Naar boven ↑

Rechtspraak

Arkema Rotterdam BV/werkneemster
Gerechtshof Den Haag, 29 juni 2010
ECLI:NL:GHSGR:2010:BM9719

Arkema Rotterdam BV/werkneemster

Uitleg Sociaal Plan inzake voortzetting prepensioen. Invoering Wet VPL staat dergelijke verplichting niet in de weg

Werkneemster is bijna 36 jaar in dienst geweest van (rechtsvoorgangsters van) Atofina Rotterdam BV., van welke rechtspersoon Arkema de rechtsopvolgster is. Het dienstverband is in 2004 tot een eind gekomen als gevolg van een reorganisatie. Werkneemster was op dat moment 52 jaar oud. Op grond van het Sociaal Plan wordt het pensioen van werknemer voortgezet door Arkema. Werkneemster is vervolgens in dienst getreden van Cerexagri BV. Cerexagri bericht werkneemster in 2006 dat als gevolg van de inwerkingtreding van de Wet VPL een tekort in de opbouw van het prépensioen is ontstaan van € 18.325,= en dat Cerexagri bij voortzetting van de opbouw aan in totaal € 40.314,90 zou hebben afgedragen, hetgeen contant gemaakt op 1 januari 2007 uitkomt op € 31.179,=. Werkneemster heeft in eerste aanleg het laatstgenoemde bedrag gevorderd van Arkema. De kantonrechter heeft de vordering toegewezen. Tegen dit oordeel keert Arkema zich in hoger beroep. Volgens Arkema rustte op haar slechts een voortzettingsplicht gedurende de periode dat werkneemster geen andere baan zou hebben. Arkema heeft zich voorts op het standpunt gesteld dat de Wet VPL tot gevolg heeft dat - met ingang van 1 januari 2006 - de verplichting tot verdere opbouw van het prepensioen eindigt omdat die wet leidde tot nietigheid van dit gedeelte van het Sociaal Plan.

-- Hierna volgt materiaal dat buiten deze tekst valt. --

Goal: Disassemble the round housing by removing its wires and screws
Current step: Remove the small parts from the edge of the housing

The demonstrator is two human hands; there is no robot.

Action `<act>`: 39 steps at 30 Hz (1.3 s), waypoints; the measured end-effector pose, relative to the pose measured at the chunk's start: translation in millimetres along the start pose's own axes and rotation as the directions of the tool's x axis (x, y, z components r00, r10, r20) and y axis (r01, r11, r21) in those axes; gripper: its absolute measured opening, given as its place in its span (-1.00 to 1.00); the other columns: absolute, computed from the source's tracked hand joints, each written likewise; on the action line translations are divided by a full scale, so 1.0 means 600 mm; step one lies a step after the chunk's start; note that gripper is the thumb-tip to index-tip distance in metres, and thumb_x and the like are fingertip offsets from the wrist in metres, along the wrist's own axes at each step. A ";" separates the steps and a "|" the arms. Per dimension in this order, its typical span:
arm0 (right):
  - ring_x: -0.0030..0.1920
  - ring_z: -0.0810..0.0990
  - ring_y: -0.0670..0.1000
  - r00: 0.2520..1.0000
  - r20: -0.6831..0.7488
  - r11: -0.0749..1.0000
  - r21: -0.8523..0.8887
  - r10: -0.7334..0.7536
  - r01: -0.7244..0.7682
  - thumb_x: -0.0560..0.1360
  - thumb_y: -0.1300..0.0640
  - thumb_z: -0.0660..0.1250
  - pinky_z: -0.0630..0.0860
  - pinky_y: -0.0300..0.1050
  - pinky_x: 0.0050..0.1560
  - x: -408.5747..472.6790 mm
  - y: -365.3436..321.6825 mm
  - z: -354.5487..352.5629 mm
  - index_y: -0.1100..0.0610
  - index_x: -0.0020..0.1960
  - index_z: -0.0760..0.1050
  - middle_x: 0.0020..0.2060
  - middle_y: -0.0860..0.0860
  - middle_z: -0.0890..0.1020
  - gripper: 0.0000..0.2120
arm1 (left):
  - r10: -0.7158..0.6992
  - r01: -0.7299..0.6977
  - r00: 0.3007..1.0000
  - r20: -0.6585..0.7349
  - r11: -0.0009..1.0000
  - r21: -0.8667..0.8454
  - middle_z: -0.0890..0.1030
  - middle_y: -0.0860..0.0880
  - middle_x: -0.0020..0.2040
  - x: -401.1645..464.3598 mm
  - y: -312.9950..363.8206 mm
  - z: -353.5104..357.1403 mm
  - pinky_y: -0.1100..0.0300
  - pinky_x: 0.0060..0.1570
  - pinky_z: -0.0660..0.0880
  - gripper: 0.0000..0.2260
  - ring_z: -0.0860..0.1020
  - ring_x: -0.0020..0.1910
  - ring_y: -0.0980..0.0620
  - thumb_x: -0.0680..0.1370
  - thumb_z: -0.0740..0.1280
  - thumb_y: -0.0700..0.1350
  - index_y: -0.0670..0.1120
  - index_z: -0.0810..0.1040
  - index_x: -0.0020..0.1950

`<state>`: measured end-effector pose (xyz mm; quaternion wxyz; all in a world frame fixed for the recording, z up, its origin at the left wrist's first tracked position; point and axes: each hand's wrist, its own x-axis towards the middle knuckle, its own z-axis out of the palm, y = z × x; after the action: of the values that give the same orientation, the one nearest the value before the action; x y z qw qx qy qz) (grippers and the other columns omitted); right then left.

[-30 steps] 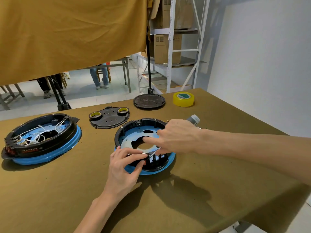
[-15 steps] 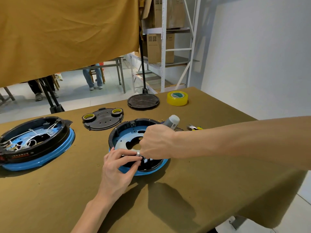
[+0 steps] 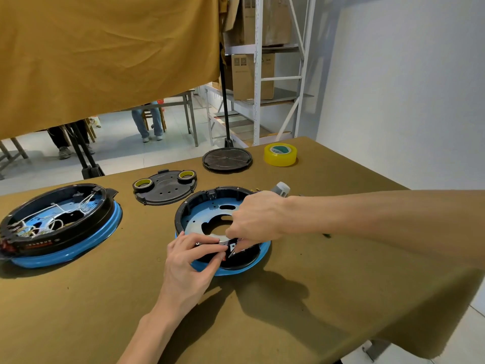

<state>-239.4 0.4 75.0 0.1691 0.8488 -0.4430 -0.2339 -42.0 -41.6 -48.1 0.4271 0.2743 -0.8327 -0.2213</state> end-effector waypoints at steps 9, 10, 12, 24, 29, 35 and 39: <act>-0.46 0.38 -0.07 0.992 -0.117 0.998 0.040 -0.048 0.053 0.66 -0.24 0.09 0.34 -0.14 -0.52 0.006 0.018 0.042 0.08 0.08 0.46 -0.33 -0.05 0.45 -0.60 | -0.006 0.006 1.000 -0.001 1.000 -0.003 0.67 0.18 0.04 -0.001 -0.001 0.000 -0.04 0.48 0.22 -0.73 0.55 0.19 0.24 0.45 0.59 -0.24 0.11 0.76 0.02; -0.46 0.35 -0.09 0.988 -0.140 0.997 0.035 -0.062 0.067 0.66 -0.24 0.09 0.27 -0.16 -0.52 0.007 0.020 0.045 0.08 0.09 0.47 -0.26 -0.03 0.48 -0.59 | -0.007 0.007 1.000 0.000 1.000 -0.002 0.67 0.17 0.04 -0.001 -0.001 0.000 -0.05 0.48 0.22 -0.73 0.55 0.18 0.23 0.45 0.59 -0.25 0.10 0.76 0.02; -0.45 0.28 -0.12 0.980 -0.179 0.996 0.007 -0.090 0.093 0.66 -0.24 0.08 0.18 -0.19 -0.51 0.007 0.023 0.051 0.07 0.13 0.48 -0.14 0.01 0.49 -0.59 | -0.008 0.008 1.000 0.001 1.000 0.001 0.67 0.17 0.04 0.000 0.000 0.000 -0.07 0.48 0.23 -0.73 0.56 0.18 0.22 0.45 0.58 -0.25 0.10 0.76 0.02; -0.46 0.31 0.00 0.948 -0.304 0.994 -0.072 -0.099 0.081 0.69 -0.23 0.05 0.21 -0.14 -0.51 -0.010 0.018 0.078 0.07 0.13 0.47 -0.07 0.00 0.55 -0.59 | 0.011 -0.011 1.000 -0.023 1.000 -0.011 0.66 0.20 0.06 -0.002 -0.004 0.005 0.08 0.47 0.19 -0.66 0.55 0.19 0.24 0.44 0.59 -0.24 0.15 0.73 0.08; -0.49 0.33 0.02 0.928 -0.363 0.996 -0.025 -0.088 0.085 0.68 -0.20 0.11 0.24 -0.12 -0.53 -0.012 0.019 0.089 0.13 0.11 0.48 -0.08 0.04 0.55 -0.60 | 0.020 -0.020 0.999 -0.028 1.000 -0.010 0.66 0.20 0.06 -0.001 -0.006 0.005 0.16 0.47 0.17 -0.72 0.54 0.20 0.26 0.45 0.57 -0.19 0.11 0.74 0.09; -0.56 0.41 0.08 0.882 -0.466 0.998 -0.026 -0.061 0.055 0.67 -0.18 0.17 0.36 -0.11 -0.59 -0.009 0.005 0.116 0.17 0.05 0.52 -0.17 0.07 0.53 -0.59 | 0.008 -0.009 1.000 -0.020 1.000 -0.019 0.66 0.20 0.05 0.000 -0.006 0.003 0.15 0.46 0.18 -0.81 0.54 0.20 0.25 0.48 0.48 -0.03 0.13 0.74 0.07; -0.58 0.37 0.04 0.829 -0.556 0.998 -0.011 -0.054 0.058 0.65 -0.18 0.20 0.27 -0.15 -0.60 -0.007 0.004 0.129 0.17 -0.01 0.51 -0.21 0.06 0.49 -0.60 | 0.003 -0.003 1.000 -0.019 1.000 -0.018 0.66 0.21 0.03 0.002 -0.011 0.003 0.15 0.45 0.19 -0.83 0.55 0.19 0.23 0.50 0.52 -0.04 0.17 0.73 0.06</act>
<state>-285.2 -3.7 12.4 0.2809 0.8932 -0.3505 0.0195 -42.6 -47.1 -52.2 0.4377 0.2712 -0.8271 -0.2253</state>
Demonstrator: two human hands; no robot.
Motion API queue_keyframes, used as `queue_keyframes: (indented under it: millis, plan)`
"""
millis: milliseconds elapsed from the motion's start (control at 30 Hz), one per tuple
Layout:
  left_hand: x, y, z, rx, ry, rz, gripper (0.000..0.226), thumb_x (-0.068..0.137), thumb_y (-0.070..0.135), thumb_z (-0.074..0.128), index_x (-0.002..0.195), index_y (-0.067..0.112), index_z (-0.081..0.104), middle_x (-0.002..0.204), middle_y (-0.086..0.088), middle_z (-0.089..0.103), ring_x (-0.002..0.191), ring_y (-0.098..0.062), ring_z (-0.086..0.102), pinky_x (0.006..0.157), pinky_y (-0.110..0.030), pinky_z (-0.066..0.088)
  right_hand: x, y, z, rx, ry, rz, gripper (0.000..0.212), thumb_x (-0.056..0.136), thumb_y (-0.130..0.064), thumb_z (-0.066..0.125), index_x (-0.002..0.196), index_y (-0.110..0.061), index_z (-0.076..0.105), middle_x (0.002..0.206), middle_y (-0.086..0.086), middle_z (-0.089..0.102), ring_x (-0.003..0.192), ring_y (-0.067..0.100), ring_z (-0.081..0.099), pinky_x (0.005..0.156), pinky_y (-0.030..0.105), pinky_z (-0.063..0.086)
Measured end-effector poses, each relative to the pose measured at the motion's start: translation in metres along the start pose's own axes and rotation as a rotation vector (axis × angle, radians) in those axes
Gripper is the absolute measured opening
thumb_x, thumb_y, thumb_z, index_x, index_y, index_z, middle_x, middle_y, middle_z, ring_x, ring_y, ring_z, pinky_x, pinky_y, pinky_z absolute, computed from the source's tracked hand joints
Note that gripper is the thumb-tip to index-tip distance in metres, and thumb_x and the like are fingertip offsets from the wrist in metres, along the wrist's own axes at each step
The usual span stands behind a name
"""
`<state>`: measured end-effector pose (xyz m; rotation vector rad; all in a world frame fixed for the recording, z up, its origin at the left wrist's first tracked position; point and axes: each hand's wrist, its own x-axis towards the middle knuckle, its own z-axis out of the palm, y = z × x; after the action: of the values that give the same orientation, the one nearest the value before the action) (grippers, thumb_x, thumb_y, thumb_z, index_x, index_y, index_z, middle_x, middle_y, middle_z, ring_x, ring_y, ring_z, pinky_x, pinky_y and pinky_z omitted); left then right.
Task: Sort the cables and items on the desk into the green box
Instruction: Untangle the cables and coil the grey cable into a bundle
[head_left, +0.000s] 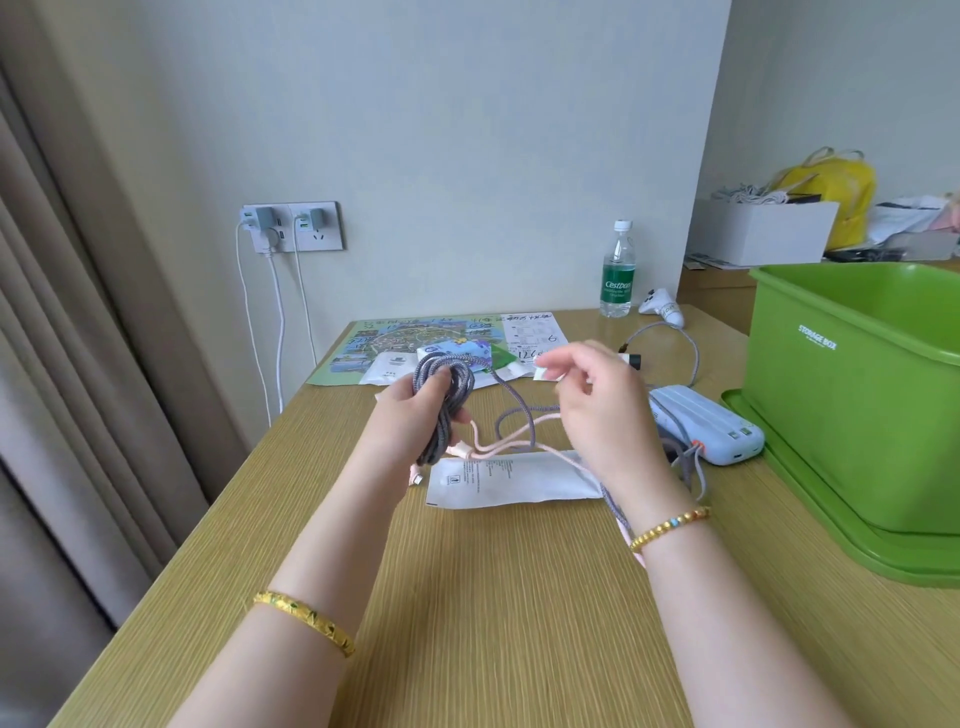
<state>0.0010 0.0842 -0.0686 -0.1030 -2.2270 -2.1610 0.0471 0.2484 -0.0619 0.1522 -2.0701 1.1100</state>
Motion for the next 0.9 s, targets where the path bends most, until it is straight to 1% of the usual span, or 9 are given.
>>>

Het hof oordeelt als volgt. Op grond van de CAO-norm acht het hof de uitleg van Arkema niet aannemelijk dat de voortzettingsplicht zou zijn beperkt tot de periodes dat werkneemster geen ander werk zou hebben. Het enkele feit dat het fiscaal regiem er toe leidt dat de toezegging niet langer in de vorm van prepensioen mag worden opgebouwd - omdat dit tot bovenmatigheid zou leiden - brengt niet mee dat de bijdrage waartoe Arkema zich bij het Sociaal Plan heeft verbonden ook van tafel is. in het licht van artikel 7:611 jo. 6:248 BW zal eerst moeten worden bezien of een en ander niet op andere wijze - allereerst binnen de pensioensfeer - "in het vat gegoten" kan worden. Anders dan werkneemster stelt, volgt uit het Sociaal Plan geen verplichting om de prepensioenaanspraak als een bedrag in eens te voldoen. Een dergelijke afkoop kan zelfs strijdig zijn met de Pensioenwet.

Het hof houdt de zaak aan voor nadere bewijslevering.